* [Work instruction]: All that is wanted is an exact copy of the lines below, starting at the one that contains "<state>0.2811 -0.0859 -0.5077" and running to the end.

(Beginning of Records shown)

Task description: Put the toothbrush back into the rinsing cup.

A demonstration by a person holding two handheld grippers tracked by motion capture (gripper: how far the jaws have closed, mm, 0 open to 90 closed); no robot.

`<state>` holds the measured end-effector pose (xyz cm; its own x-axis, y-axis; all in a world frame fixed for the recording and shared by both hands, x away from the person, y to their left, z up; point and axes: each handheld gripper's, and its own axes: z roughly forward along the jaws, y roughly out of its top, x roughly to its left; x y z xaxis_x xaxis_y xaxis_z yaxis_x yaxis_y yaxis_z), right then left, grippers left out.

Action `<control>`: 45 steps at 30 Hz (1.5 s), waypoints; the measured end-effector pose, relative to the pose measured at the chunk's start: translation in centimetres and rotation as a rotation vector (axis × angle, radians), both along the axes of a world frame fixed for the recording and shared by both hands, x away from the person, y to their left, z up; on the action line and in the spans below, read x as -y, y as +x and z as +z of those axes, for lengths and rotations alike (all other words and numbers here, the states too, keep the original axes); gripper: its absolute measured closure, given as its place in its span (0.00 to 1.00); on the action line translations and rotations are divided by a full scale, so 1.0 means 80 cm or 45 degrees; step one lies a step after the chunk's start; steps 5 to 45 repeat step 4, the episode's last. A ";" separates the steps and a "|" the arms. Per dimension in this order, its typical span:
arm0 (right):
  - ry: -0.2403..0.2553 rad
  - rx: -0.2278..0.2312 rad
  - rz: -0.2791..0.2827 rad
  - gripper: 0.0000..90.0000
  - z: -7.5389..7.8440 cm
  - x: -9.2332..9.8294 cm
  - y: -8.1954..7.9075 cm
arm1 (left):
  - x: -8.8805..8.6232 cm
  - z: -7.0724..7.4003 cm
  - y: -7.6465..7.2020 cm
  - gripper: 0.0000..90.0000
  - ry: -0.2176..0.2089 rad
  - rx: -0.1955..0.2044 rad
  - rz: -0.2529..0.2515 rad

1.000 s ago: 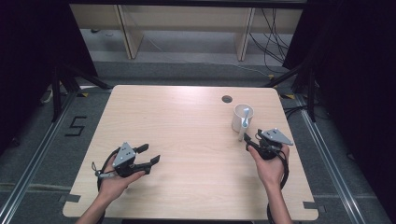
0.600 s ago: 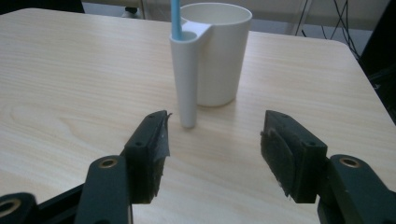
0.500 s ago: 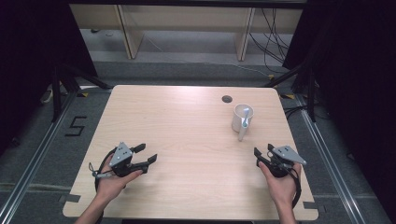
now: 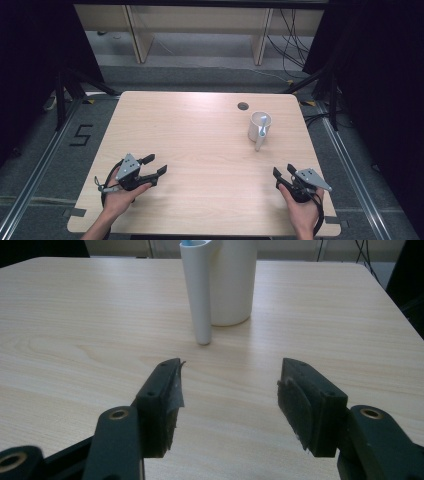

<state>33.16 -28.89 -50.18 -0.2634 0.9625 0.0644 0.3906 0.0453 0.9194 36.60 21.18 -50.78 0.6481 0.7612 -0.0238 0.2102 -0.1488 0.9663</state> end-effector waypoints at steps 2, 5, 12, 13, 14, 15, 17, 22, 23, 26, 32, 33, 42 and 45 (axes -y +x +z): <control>0.009 0.018 0.006 0.48 -0.002 -0.003 0.000 | 0.001 -0.002 0.001 0.38 -0.028 0.043 -0.004; -0.010 0.026 0.015 0.48 -0.003 -0.003 -0.001 | 0.002 -0.004 0.001 0.38 -0.039 0.056 0.003; -0.010 0.026 0.015 0.48 -0.003 -0.003 -0.001 | 0.002 -0.004 0.001 0.38 -0.039 0.056 0.003; -0.010 0.026 0.015 0.48 -0.003 -0.003 -0.001 | 0.002 -0.004 0.001 0.38 -0.039 0.056 0.003; -0.010 0.026 0.015 0.48 -0.003 -0.003 -0.001 | 0.002 -0.004 0.001 0.38 -0.039 0.056 0.003; -0.010 0.026 0.015 0.48 -0.003 -0.003 -0.001 | 0.002 -0.004 0.001 0.38 -0.039 0.056 0.003; -0.010 0.026 0.015 0.48 -0.003 -0.003 -0.001 | 0.002 -0.004 0.001 0.38 -0.039 0.056 0.003; -0.010 0.026 0.015 0.48 -0.003 -0.003 -0.001 | 0.002 -0.004 0.001 0.38 -0.039 0.056 0.003; -0.010 0.026 0.015 0.48 -0.003 -0.003 -0.001 | 0.002 -0.004 0.001 0.38 -0.039 0.056 0.003; -0.010 0.026 0.015 0.48 -0.003 -0.003 -0.001 | 0.002 -0.004 0.001 0.38 -0.039 0.056 0.003; -0.010 0.026 0.015 0.48 -0.003 -0.003 -0.001 | 0.002 -0.004 0.001 0.38 -0.039 0.056 0.003; -0.010 0.026 0.015 0.48 -0.003 -0.003 -0.001 | 0.002 -0.004 0.001 0.38 -0.039 0.056 0.003; -0.010 0.026 0.015 0.48 -0.003 -0.003 -0.001 | 0.002 -0.004 0.001 0.38 -0.039 0.056 0.003; -0.010 0.026 0.015 0.48 -0.003 -0.003 -0.001 | 0.002 -0.004 0.001 0.38 -0.039 0.056 0.003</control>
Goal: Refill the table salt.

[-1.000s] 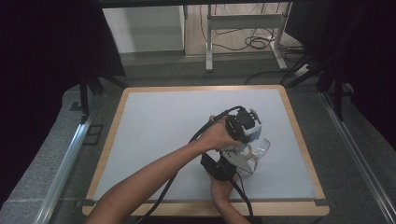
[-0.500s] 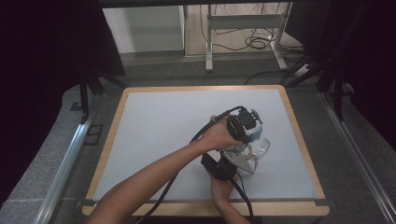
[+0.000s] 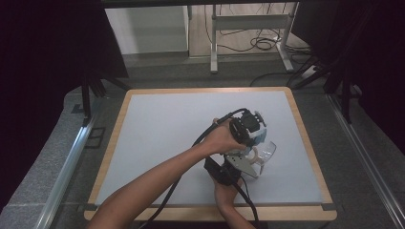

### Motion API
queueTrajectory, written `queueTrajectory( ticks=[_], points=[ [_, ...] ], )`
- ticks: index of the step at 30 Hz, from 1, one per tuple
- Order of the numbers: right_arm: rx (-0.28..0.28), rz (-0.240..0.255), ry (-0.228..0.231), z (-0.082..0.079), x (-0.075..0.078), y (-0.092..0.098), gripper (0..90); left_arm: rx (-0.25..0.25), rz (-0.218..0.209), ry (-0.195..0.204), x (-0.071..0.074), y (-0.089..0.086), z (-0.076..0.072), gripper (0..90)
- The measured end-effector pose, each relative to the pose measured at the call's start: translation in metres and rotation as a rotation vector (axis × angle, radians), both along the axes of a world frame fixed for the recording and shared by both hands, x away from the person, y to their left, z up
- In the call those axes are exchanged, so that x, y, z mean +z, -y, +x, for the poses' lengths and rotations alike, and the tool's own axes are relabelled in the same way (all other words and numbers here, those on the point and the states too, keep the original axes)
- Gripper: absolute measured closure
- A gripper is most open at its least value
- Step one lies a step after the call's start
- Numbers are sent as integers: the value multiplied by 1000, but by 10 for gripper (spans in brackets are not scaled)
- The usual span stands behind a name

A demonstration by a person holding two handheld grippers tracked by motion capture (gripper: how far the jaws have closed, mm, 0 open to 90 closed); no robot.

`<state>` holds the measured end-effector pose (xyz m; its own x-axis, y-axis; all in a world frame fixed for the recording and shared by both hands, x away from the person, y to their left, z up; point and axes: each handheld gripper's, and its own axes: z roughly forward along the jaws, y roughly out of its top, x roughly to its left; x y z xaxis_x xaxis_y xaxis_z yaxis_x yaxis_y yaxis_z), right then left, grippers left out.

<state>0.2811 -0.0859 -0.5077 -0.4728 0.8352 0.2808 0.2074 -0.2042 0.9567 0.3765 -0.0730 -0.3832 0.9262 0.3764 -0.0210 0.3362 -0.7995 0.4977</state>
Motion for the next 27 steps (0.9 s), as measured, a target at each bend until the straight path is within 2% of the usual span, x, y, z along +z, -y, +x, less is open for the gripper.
queueTrajectory(
  ticks=[27],
  points=[
    [1,6,-10,1,-1,1,457,2,5,-7,-3,2,1,900]
  ],
)
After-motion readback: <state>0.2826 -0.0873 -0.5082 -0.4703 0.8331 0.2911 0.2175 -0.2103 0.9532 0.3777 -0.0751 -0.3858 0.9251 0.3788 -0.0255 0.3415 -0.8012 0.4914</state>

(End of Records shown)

* [Response area]:
<state>0.2811 -0.0859 -0.5077 -0.4728 0.8352 0.2808 0.2074 -0.2042 0.9567 0.3765 -0.0730 -0.3832 0.9262 0.3764 -0.0210 0.3362 -0.7995 0.4977</state>
Motion for the next 27 steps (0.9 s), as measured, a target at each bend until the straight path is within 2% of the usual span, x, y, z along +z, -y, +x, less is open for the gripper.
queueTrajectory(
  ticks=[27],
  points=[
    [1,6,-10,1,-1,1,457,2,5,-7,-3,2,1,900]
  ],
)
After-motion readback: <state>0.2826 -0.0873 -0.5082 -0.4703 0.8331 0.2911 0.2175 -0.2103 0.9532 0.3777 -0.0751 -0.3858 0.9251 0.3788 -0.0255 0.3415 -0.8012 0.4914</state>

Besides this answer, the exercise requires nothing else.